◆ EXERCISE DETAILS: Please repeat the lines below exactly. Begin with the line containing "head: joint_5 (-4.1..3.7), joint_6" and go on through the line containing "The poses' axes".

Stored records:
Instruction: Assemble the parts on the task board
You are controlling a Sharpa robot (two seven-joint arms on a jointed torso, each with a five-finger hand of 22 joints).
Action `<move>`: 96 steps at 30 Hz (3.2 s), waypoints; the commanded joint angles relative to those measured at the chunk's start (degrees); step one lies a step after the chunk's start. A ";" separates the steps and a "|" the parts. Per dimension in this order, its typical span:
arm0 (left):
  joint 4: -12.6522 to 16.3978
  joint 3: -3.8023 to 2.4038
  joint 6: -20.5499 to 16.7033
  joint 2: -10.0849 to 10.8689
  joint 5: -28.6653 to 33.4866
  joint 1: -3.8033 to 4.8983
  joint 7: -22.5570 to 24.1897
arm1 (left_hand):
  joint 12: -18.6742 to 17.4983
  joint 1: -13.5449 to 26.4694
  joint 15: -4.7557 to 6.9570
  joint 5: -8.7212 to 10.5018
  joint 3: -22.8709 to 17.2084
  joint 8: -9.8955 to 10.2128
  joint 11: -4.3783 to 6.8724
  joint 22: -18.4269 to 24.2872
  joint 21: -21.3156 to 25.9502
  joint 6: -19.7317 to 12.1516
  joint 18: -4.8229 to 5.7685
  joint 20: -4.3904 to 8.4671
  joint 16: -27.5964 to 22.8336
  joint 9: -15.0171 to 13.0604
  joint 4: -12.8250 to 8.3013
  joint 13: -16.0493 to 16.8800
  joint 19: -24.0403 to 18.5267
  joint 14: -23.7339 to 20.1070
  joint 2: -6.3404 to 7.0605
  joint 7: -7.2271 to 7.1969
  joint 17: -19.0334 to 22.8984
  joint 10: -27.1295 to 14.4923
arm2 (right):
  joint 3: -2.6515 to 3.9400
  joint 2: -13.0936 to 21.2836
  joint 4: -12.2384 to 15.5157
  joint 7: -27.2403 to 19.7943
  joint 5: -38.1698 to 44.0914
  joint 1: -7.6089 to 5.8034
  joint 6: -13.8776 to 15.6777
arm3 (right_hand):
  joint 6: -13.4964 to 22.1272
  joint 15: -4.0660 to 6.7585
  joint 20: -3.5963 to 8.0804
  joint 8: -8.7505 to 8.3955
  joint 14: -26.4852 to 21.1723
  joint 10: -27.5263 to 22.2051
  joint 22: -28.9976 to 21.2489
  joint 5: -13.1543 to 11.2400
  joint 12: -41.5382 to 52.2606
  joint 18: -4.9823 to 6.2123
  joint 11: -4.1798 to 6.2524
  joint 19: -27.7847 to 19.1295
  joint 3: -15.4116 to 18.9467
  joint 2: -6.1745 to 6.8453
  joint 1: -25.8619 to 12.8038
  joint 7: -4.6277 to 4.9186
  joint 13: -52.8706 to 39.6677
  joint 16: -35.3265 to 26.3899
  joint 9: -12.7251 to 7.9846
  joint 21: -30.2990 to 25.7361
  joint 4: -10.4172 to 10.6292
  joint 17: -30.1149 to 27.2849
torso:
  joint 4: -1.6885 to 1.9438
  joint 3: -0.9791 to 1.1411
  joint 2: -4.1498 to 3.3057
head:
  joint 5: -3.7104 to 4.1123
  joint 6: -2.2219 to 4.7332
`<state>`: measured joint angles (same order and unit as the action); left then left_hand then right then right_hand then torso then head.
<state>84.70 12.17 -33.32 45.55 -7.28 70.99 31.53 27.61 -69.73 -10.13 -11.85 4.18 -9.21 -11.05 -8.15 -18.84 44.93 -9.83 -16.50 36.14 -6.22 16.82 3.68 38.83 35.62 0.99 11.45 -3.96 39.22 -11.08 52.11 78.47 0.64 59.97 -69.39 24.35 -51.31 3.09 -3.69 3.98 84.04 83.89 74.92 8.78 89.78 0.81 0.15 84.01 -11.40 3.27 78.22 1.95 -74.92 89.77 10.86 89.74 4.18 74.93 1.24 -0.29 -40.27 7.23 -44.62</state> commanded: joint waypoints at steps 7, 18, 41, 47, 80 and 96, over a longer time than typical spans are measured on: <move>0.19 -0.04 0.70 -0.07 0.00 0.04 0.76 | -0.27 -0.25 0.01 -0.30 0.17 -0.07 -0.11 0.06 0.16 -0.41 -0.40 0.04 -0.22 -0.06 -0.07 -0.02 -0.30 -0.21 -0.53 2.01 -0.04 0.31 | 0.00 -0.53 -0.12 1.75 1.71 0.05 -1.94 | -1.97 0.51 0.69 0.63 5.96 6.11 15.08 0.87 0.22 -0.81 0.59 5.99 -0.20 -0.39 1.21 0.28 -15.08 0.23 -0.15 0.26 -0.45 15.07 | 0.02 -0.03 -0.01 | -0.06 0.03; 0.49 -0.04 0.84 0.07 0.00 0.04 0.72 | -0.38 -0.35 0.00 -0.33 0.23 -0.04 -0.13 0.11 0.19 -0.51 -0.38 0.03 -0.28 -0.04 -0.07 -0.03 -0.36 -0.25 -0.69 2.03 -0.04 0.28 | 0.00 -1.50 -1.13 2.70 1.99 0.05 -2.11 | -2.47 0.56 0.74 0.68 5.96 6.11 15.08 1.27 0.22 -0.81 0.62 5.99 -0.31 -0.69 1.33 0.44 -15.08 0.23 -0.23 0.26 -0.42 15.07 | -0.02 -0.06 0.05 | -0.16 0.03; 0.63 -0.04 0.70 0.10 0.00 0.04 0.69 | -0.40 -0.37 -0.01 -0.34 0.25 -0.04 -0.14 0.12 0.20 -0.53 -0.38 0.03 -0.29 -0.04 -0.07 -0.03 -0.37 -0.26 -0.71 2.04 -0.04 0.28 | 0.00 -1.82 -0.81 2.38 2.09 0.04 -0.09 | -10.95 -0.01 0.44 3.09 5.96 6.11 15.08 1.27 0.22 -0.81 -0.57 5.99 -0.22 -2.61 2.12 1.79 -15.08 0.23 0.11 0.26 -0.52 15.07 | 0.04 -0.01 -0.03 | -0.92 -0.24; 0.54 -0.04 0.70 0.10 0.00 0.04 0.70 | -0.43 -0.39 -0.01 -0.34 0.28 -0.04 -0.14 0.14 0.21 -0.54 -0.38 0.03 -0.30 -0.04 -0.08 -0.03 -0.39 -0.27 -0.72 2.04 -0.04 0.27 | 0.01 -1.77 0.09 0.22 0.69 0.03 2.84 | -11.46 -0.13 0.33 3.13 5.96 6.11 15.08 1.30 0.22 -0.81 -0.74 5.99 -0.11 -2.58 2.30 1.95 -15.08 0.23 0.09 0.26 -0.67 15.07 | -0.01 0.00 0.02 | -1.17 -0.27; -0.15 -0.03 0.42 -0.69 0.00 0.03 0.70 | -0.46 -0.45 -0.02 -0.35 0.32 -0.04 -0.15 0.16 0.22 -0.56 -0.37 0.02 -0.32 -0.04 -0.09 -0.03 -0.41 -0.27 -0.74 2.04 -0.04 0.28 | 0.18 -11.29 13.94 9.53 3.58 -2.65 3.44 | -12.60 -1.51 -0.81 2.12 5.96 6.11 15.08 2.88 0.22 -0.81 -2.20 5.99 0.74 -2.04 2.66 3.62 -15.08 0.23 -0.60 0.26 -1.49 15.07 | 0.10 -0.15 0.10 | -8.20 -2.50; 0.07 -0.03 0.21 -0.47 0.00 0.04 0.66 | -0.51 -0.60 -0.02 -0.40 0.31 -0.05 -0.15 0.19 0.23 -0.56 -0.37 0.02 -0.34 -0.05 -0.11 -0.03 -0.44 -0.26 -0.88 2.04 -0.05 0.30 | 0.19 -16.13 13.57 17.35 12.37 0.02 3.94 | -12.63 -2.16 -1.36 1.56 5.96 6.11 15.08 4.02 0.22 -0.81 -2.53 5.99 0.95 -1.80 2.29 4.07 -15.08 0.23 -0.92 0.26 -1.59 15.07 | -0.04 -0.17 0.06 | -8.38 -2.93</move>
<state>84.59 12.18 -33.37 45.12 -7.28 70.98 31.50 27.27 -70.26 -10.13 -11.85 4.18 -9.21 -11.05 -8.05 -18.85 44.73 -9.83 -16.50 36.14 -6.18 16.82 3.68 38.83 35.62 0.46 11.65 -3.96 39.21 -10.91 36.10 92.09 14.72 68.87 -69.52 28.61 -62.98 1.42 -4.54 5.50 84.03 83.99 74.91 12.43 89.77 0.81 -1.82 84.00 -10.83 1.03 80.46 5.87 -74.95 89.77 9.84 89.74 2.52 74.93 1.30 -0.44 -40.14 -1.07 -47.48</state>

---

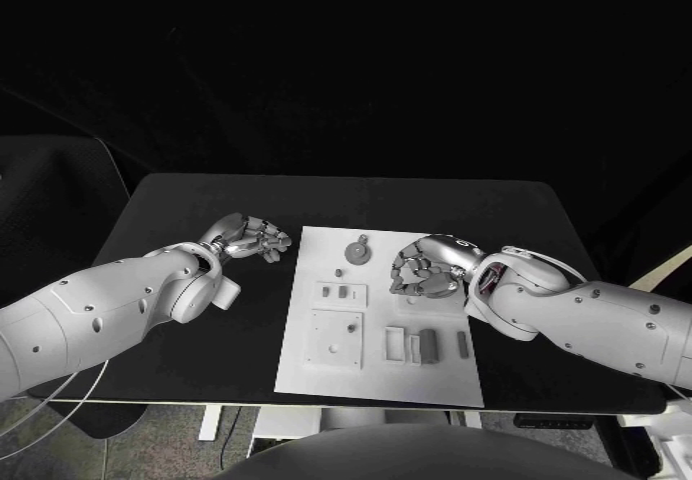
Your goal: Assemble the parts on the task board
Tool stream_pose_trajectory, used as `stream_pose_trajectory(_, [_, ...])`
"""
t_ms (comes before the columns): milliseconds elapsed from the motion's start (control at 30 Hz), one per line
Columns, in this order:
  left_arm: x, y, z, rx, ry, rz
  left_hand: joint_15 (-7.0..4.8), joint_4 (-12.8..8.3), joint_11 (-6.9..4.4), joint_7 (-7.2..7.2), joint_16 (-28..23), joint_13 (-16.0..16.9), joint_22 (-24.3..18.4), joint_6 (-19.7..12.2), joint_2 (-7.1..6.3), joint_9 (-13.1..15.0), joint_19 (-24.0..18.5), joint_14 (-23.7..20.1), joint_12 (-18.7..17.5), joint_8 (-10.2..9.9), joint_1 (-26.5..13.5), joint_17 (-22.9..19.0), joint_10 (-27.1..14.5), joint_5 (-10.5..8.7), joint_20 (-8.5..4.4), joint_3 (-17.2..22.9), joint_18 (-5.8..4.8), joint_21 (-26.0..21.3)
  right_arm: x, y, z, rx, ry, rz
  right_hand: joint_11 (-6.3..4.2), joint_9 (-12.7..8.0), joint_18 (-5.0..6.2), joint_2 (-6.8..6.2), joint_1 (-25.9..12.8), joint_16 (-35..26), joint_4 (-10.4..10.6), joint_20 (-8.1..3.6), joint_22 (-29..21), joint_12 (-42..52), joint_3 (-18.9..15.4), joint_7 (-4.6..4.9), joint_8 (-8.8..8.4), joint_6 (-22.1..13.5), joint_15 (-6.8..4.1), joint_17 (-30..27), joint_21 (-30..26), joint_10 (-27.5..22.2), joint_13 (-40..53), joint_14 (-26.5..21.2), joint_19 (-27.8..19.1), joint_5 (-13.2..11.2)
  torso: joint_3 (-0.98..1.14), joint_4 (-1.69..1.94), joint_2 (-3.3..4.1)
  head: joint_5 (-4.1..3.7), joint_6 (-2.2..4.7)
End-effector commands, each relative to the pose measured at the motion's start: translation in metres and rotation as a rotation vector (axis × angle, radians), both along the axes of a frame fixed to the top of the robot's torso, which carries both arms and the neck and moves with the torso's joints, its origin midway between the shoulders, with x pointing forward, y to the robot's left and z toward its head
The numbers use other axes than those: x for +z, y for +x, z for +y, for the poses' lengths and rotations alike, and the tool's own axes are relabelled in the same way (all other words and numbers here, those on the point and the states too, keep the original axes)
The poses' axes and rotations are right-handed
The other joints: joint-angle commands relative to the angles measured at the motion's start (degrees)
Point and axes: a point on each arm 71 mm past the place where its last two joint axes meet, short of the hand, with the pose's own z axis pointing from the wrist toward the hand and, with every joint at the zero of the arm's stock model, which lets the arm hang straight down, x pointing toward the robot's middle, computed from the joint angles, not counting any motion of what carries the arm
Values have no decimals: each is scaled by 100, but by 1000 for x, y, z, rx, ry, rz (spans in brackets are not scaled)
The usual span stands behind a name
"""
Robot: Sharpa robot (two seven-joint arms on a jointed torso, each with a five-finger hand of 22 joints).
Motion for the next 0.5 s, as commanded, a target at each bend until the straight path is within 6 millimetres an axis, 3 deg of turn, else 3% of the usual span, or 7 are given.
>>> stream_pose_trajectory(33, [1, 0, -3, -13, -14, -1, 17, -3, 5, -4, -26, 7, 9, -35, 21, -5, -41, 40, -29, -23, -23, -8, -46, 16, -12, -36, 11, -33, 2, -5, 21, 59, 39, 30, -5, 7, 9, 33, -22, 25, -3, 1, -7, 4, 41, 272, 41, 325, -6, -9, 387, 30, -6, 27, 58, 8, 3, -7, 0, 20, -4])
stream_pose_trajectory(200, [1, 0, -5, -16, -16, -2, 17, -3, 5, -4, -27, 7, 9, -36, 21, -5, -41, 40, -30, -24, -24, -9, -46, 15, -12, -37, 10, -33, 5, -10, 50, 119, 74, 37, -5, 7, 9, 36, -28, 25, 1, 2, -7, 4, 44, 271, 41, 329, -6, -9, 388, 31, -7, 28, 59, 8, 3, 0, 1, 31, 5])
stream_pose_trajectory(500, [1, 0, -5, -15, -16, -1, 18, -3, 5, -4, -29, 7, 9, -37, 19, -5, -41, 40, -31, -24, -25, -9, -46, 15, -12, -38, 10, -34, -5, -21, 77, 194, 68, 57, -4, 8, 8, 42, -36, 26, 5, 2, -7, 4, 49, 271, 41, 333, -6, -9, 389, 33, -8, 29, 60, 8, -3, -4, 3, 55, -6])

◆ OUTPUT OF THE EXERCISE:
  head: joint_5 (-4.1..3.7), joint_6 (-2.2..4.7)
End-effector commands, each relative to the pose measured at the motion's start: translation in metres and rotation as a rotation vector (axis × angle, radians), both along the axes of a frame fixed to the top of the robot's torso, which carries both arms and the neck and moves with the torso's joints, its origin midway between the shoulders, with x pointing forward, y to the robot's left and z toward its head
The numbers use other axes than those: x for +z, y for +x, z for +y, for the poses' lengths and rotations alike, and the tool's own axes are relabelled in the same way (all other words and numbers here, those on the point and the states too, keep the original axes)
The poses' axes and rotations are right-handed

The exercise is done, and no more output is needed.